Required action - Scan the entries for lines with "much" and say how many there are, with nothing more.

Records shown -
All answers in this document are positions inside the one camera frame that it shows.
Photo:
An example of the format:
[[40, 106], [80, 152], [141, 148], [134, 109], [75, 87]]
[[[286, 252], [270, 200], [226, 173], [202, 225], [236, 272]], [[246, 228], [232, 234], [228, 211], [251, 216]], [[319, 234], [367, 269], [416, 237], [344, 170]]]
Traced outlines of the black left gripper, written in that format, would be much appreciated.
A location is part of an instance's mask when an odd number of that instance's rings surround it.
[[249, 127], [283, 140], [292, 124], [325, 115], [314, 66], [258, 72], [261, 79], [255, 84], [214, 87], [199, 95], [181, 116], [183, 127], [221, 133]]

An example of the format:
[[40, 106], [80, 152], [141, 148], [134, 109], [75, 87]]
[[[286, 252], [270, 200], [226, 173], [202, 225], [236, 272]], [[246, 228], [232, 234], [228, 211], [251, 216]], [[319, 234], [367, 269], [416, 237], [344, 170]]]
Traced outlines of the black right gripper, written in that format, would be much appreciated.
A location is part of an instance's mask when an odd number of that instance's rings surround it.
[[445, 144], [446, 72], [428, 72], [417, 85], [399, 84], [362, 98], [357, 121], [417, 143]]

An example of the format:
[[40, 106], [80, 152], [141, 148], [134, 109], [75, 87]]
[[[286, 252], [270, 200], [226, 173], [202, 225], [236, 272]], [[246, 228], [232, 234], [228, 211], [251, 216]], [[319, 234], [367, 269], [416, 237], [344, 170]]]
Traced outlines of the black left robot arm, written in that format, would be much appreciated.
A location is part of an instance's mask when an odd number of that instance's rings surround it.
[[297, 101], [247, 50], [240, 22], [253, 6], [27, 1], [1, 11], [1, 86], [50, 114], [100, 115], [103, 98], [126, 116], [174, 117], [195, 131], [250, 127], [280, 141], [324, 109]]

Answer space - 3